Acalovschi I, Szilagy E, Fleşeru M, Schiop I
Rev Chir Oncol Radiol O R L Oftalmol Stomatol Chir. 1989 Sep-Oct;38(5):387-96.
The hemodynamic modifications during anesthesia induction with etomidat or thiopentalum, with and without pretreatment with fentanyl, were studied in 60 ASA I-II patients. The patients were randomly divided into six subgroups, as a function of the induction agent (etomidat, 0.15 mg/kg, or thiopentalum, 3 mg/kg) and of the pretreatment used (fentanyl, 5 micrograms/kg, or 0.9% 1 ml/kg saline solution).

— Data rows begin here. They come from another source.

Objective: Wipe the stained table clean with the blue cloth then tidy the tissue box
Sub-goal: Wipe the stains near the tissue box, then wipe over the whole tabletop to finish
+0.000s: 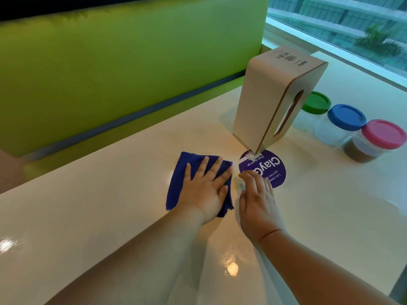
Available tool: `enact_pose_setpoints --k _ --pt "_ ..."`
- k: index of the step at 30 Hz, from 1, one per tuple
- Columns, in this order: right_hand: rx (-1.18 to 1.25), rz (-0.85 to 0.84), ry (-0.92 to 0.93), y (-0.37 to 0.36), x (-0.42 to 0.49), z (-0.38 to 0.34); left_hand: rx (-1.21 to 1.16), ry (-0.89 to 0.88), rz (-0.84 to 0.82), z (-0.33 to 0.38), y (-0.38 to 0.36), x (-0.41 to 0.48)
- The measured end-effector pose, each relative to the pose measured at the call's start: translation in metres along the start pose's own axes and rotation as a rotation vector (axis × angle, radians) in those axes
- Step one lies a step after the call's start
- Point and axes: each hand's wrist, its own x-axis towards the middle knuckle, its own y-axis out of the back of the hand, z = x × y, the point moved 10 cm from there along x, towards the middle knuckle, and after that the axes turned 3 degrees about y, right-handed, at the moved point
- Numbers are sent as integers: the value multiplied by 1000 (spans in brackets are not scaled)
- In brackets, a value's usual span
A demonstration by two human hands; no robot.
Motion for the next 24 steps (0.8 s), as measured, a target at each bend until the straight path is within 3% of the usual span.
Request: enact_pose_setpoints --k 5,6,9,11,13,15,17,21,24 --pt "-11 -25 -1 -1 2 -1 -30 -79 -39 15 -9 -24" --pt "-14 -36 3 -2 2 -2 -152 -93 -69 13 -7 -26" --pt "-59 -106 0 -4 1 -2 -879 65 -53 -23 22 -32" --pt "-113 -131 15 -1 5 -11 -1046 162 92 -55 49 -46" --pt "-104 -165 135 -6 16 -42 -1032 196 208 -80 65 -66" --pt "-119 -336 265 -34 22 -76 -973 258 269 -102 67 -85" --pt "-208 -468 245 -66 26 -83 -930 322 302 -118 64 -103" --pt "-260 -423 99 -84 50 -76 -876 370 305 -135 56 -123" --pt "-261 -427 161 -82 38 -83 -741 361 303 -146 54 -132"
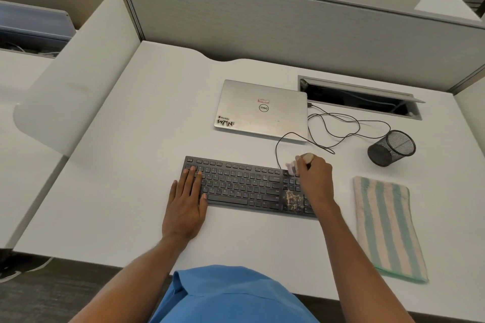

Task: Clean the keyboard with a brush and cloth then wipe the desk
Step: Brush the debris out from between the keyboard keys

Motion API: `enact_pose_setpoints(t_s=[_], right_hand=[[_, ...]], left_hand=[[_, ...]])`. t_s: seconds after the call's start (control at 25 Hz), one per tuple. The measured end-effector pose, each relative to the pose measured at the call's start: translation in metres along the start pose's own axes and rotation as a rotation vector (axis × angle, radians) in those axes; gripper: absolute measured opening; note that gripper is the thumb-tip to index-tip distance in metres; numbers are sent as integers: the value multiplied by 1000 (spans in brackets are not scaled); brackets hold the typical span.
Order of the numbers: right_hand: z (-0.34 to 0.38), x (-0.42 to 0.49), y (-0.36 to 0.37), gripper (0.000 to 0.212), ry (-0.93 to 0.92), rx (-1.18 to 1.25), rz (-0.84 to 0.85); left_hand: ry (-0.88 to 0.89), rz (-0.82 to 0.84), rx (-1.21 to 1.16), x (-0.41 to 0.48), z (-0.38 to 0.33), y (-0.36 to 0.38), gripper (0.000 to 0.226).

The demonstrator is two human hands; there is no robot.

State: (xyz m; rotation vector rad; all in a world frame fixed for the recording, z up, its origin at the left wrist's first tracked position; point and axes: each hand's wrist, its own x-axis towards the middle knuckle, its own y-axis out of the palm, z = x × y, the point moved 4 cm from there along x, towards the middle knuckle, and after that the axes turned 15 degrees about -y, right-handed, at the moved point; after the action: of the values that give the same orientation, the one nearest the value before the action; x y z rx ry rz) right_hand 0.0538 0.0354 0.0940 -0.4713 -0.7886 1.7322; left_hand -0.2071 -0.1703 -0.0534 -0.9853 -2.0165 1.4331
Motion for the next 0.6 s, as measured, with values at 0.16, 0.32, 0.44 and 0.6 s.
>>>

Systolic, diastolic ATs and pulse were followed and measured during induction and after tracheal intubation. During induction the presence or absence of the thoracic rigidity, after fentanyl administration, and also the appearance of myoclonias and of local pain after etomidat injection were noted. Measurement of hemodynamic constants showed, in the control subgroups unprotected by fentanyl, that AT and pulse frequency increase following laryngoscopy and intubation irrespective of the induction agent used. Association of thiopentalum with fentanyl influenced partially tachycardia and postintubation hypertension. Administration of 5 micrograms/kg fentanyl prevented the SAT and pulse modifications but not the DAT variation. Association of 10 micrograms/kg fentanyl ensured a complete protective effect versus the tracheal intubation but, it led, first, to a SAT decrease by intensification of the myocardial depressing effect of the barbiturate. On the other hand, use of fentanyl as induction adjuvant with etomidat ensured the blockage of the pressure response to intubation, with hemodynamic stability during anesthesia induction, irrespective of the dose of fentanyl injected. Thoracic rigidity and the side effects generated by etomidate were absent.
在60例ASA I-II级患者中,研究了依托咪酯或硫喷妥钠麻醉诱导期间,在使用和不使用芬太尼预处理的情况下的血流动力学改变。根据诱导药物(依托咪酯0.15mg/kg或硫喷妥钠3mg/kg)和预处理药物(芬太尼5μg/kg或0.9% 1ml/kg生理盐水溶液),将患者随机分为六个亚组。在诱导期间和气管插管后,监测并测量收缩压、舒张压、平均动脉压和脉搏。记录诱导期间给予芬太尼后是否出现胸壁强直,以及注射依托咪酯后是否出现肌阵挛和局部疼痛。血流动力学常数测量显示,在未用芬太尼保护的对照组亚组中,无论使用何种诱导药物,喉镜检查和插管后平均动脉压和脉搏频率都会增加。硫喷妥钠与芬太尼联合使用部分影响心动过速和插管后高血压。给予5μg/kg芬太尼可预防收缩压和脉搏变化,但不能预防舒张压变化。给予10μg/kg芬太尼可确保对气管插管有完全的保护作用,但首先会因巴比妥类药物心肌抑制作用增强导致收缩压下降。另一方面,使用芬太尼作为依托咪酯诱导的辅助药物可确保阻断插管时的压力反应,麻醉诱导期间血流动力学稳定,无论注射芬太尼的剂量如何。未出现胸壁强直和依托咪酯产生的副作用。